Another thing the Romans gave us was the rule of law, which by inversion meant that everyone is equal before the law.[4]  However, this central principle suggests that Conservative Party thinking is not in agreement with Roman history.  In Canada everyone is equal before the law, except for the “Harper Government” which rules as if there is no reciprocity in political life, because expanding one’s power is considered more important than Parliament.  A corollary of this is Harper’s definitive refutation of Friedrich Engels (the close collaborator with Karl Marx) who famously claimed that “the state is not ‘abolished,’ it withers away.”[5] Harper’s anti-statism is only party pretension, and we can see that in his current interference with the CBC, which should be at arm’s length from the government of the day.  In Canada the state shall not wither away, because the Conservative Party has now become the country’s ruling class.[6]

The Romans also gave us the secret ballot, and here is James Harrington on the topic in The Commonwealth of Oceana (1656), aided by his reading of Cicero:  “the tablet or ballot of the people of Rome (who gave their votes by throwing tablets or little pieces of wood secretly into urns marked for the negative or affirmative) was a welcome constitution of the people, as that which, not impairing the assurance of their brows, increased the freedom of their judgement.”[7]  Given the implicit role of some unknown people in the Conservative Party behind the “robo-call” affair, and given the continuous brow-beating of negative party advertising, one wonders how “free” the vote is in Canada.  Again, the Conservative Party does not compare well with this Roman example.

Finally, it is worth noting that the Parliament buildings in Ottawa are not “Roman,” or “neo-classical” (as in Washington, which definitely has a more than a touch of Versailles to it); rather, they are neo-Gothic, modelled after the Houses of Parliament in England, which burned to the ground in 1834, after standing for 800 years, only to be rebuilt.  And keep in mind that the average Gothic window has only three points to it, likely inspired by St. Augustine’s Holy Trinity of the Father, the Son and the Holy Spirit, a theme that I have developed elsewhere in this blog.  This three-fold nature is also known as the “Gothic balance”: there is an implicit sense of mediation, reconciliation and reciprocity – in other words, a notion of “the middle”.[8]  These are not intrinsically Roman values (despite the moderating influences of Cicero and Horace); they are Medieval ones, aided as I have said elsewhere by St. Augustine and, of course, Aristotle.  By preoccupying themselves with various aspects of Roman history, the Conservative Party may have missed the boat on essential Canadian history and culture.  In other words, under Harper there is no sense of “Gothic balance”. This essay is an attempt to clarify a very un-Canadian problem.

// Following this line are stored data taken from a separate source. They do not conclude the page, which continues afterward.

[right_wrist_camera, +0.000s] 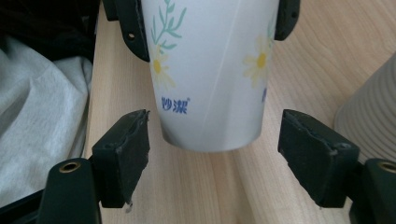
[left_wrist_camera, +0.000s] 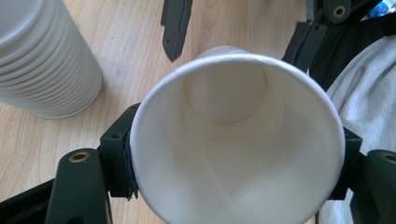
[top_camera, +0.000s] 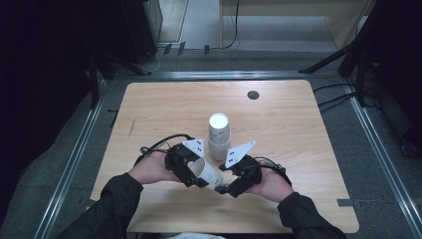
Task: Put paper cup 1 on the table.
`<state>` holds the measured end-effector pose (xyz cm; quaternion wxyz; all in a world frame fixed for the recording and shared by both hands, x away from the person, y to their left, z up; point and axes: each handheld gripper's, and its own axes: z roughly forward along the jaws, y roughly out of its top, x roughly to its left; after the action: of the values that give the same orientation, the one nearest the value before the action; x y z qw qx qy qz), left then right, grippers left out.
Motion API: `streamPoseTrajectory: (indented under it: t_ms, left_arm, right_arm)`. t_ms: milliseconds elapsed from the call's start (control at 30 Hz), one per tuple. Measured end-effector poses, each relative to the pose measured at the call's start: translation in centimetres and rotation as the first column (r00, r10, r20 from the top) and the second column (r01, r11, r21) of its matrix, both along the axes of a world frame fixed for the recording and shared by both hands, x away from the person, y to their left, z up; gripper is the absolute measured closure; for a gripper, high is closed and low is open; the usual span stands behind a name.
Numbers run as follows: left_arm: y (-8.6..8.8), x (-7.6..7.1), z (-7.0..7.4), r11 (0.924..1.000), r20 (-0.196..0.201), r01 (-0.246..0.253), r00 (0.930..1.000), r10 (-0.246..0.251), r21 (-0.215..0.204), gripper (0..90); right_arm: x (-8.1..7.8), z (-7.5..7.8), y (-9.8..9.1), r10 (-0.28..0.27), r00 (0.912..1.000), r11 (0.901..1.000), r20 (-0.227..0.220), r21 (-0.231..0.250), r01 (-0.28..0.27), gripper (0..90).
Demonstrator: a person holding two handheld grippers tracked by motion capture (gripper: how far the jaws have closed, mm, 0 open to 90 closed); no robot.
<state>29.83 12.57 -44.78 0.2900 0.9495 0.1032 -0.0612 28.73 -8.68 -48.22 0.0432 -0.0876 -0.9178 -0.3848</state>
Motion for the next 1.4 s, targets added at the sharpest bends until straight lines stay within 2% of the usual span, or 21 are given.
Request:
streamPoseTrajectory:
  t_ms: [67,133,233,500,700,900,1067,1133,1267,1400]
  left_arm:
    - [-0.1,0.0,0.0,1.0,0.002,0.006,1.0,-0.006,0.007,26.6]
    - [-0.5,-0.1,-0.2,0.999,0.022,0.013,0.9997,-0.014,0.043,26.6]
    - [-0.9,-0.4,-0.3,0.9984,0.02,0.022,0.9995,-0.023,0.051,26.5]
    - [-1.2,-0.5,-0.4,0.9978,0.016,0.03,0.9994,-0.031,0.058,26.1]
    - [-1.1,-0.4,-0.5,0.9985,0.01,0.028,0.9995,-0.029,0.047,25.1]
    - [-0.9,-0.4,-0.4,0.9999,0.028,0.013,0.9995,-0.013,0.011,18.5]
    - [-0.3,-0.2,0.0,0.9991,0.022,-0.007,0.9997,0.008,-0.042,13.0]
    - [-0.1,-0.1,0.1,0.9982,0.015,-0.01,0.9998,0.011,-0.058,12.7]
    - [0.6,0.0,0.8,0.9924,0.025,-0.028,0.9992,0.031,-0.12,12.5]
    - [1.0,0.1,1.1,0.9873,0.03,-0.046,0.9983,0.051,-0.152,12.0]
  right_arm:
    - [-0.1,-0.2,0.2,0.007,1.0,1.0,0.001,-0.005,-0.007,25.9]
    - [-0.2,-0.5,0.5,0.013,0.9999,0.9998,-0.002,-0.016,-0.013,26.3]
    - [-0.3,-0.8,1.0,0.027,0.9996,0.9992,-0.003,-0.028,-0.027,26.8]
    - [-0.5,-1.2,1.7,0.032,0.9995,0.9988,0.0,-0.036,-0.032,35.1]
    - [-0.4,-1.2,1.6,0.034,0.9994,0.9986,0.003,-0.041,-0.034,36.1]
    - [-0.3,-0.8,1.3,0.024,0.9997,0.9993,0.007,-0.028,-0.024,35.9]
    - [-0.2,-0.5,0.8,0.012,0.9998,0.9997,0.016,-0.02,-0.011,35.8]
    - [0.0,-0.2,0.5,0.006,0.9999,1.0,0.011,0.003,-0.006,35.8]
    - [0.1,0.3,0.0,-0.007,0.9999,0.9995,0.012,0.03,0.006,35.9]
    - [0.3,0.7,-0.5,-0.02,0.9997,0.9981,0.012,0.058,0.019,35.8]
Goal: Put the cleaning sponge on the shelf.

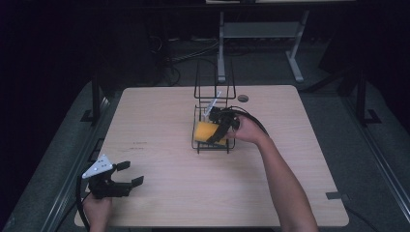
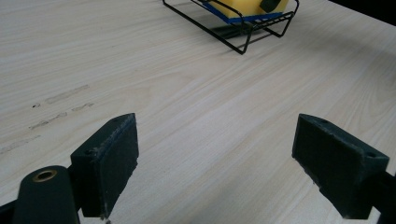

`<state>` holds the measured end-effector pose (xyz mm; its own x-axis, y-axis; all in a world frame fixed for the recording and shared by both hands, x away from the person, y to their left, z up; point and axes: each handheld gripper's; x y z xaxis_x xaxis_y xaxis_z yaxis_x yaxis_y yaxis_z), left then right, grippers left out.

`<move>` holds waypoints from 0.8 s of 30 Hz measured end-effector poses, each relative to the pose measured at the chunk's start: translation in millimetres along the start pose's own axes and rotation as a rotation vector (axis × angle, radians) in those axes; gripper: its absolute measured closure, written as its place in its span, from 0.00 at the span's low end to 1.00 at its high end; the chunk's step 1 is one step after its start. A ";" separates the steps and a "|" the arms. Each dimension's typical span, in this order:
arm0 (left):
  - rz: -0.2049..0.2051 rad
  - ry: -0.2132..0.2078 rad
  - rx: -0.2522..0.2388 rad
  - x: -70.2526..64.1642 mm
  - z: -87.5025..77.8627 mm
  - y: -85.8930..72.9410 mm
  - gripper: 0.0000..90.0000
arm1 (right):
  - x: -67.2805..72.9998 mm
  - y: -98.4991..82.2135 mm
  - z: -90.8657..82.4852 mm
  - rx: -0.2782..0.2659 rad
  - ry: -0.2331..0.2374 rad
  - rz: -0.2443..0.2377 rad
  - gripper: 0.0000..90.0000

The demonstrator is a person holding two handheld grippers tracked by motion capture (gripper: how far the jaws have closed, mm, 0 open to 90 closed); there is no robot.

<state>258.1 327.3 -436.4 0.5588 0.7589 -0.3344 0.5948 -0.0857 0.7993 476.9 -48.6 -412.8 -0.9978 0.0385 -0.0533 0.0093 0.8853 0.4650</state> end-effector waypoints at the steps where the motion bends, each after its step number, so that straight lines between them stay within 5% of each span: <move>1: 0.003 0.001 0.003 0.0 0.0 0.1 0.16 | 0.7 0.0 -0.7 0.000 -0.003 -0.004 0.16; 24: 0.007 -0.001 0.009 -1.4 1.7 0.3 0.16 | 17.5 -0.8 -11.5 -0.034 -0.075 -0.042 0.16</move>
<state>258.4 325.1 -436.6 0.5636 0.7577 -0.3288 0.5959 -0.0973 0.7971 458.7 -54.0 -403.9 -0.9896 0.0369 -0.1388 -0.0364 0.8706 0.4907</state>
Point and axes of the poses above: each handheld gripper's, and its own axes: z roughly forward along the jaws, y roughly out of its top, x roughly to its left, and after that the axes turned 14 degrees about -z, right-handed
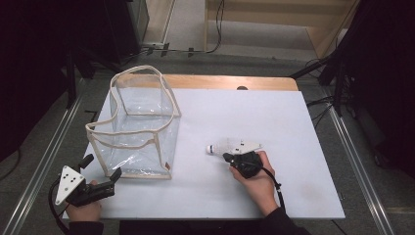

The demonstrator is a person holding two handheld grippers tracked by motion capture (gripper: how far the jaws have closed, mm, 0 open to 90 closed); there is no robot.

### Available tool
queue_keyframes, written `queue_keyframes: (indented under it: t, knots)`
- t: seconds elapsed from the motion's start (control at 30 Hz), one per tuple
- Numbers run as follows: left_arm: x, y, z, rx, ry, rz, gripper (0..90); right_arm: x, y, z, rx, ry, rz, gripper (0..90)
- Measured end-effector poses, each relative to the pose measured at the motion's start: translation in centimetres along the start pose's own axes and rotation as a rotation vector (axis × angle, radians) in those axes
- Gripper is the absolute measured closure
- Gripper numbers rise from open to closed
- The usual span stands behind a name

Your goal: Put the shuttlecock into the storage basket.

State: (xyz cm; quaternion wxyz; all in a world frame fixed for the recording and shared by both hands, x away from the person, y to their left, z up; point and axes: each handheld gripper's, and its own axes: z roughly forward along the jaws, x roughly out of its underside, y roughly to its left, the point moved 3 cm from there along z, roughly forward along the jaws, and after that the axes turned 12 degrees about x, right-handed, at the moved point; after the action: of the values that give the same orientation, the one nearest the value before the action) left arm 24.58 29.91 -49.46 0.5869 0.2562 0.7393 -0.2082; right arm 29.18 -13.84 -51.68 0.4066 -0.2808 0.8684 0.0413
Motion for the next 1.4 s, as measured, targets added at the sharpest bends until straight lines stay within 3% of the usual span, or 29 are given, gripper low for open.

[1] The Globe and Mail, Tuesday June 4, 2013, p. A11.
[2] R. G. Collingwood, The New Leviathan, or Man, Society, Civilization and Barbarism. Revised ed. by David Boucher (Oxford: Clarendon Press, 2005) p. 217.
[3] Franz Neumann, Behemoth: The Structure and Practice of National Socialism, 1933-1944 (Chicago: Ivan R. Dee, 2009), p. 25.
[4] Collingwood, The New Leviathan, pp. 329,331.
[5] Friedrich Engels, Anti-dühring: Herr Eugen Dühring’s Revolution in Science, tr. Emile Burns, ed. C.P. Dutt (New York: International Publishers, nd [Nabu Press, USA, Reprint, 2010]), p. 315 (Part 3, Chapter 2).
[6] See R.G. Collingwood, The New Leviathan, p. 277.
[7] James Harrington, “Oceana” in Ideal Commonwealths, Intro. Henry Morley (New York: The Colonial Press, 1901), p. 205.  Harrington first published The Commonwealth of Oceana in 1656.
[8] For “Gothic balance” see Harrington in Ibid., pp. 216 or 217.